Heilig-Geist-Kirche, Neugotische Kirche nahe dem Bahnhof Werder, Deutschland.
Die Heilig-Geist-Kirche ist ein neugotisches Kirchengebäude in der Nähe des Bahnhofs Werder, das mit seinen klaren Linien und steilen Dächern prägt. Der Bau folgt einem Kreuzgrundriss mit Hauptschiff und Querschiff, die mit roten Klinkersteinen aus Rathenow und wiederverwerteten Feldsteinen errichtet wurden.

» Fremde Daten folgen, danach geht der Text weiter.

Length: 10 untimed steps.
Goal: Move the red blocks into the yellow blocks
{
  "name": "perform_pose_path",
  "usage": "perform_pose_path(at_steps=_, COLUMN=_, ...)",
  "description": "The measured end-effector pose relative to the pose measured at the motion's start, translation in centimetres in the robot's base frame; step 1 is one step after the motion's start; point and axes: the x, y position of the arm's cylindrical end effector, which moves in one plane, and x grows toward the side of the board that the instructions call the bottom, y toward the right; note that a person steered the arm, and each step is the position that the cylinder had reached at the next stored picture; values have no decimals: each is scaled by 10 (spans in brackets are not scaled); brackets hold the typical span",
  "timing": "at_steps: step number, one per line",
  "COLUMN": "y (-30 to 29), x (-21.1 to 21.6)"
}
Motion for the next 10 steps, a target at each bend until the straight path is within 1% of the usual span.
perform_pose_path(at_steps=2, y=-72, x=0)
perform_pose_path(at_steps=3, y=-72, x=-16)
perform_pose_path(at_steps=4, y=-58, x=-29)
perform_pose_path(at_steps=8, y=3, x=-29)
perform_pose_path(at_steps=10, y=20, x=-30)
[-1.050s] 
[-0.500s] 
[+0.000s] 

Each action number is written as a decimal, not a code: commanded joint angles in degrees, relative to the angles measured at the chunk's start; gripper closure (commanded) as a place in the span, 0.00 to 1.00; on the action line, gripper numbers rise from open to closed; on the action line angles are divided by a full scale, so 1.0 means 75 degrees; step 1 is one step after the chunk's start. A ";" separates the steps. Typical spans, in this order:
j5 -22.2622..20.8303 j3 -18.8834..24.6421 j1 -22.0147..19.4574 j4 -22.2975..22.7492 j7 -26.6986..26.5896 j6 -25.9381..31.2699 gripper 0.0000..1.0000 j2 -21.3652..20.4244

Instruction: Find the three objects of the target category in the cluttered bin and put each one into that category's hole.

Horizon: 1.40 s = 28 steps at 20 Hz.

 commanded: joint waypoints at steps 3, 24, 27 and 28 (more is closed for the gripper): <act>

Ein erstes Kirchengebäude an dieser Stelle wurde um 1250 von Zisterziensermönchen aus dem Kloster Lehnin gegründet, doch aufgrund von Baufälligkeit wurde es 1736 abgerissen. Das heutige Gebäude entstand später als Neugotik-Neubau in dieser traditionsreichen Gegend.
Das Kirchenfenster zeigt religiöse Szenen, die von einer Künstlerin in der Mitte des 20. Jahrhunderts gestaltet wurden und die Auffahrt Christi sowie vier Evangelisten darstellen. Diese Arbeiten prägen bis heute das Licht und die Stimmung im Inneren des Gotteshauses.
Das Gebäude ist von außen gut zu sehen und das Innere kann bei Öffnungszeiten besucht werden. Ein steiler Turm prägt das Aussehen von Weitem, und die Nähe zum Bahnhof macht einen Besuch leicht erreichbar.
Im Inneren hängt ein Ölgemälde aus dem späten 17. Jahrhundert mit dem Titel 'Christus als Apotheker', das durch die Schriften des bekannten deutschen Schriftstellers Theodor Fontane bekannt wurde. Dieses ungewöhnliche Motiv ist ein seltenes Beispiel religiöser Kunstinterpretation aus dieser Zeit.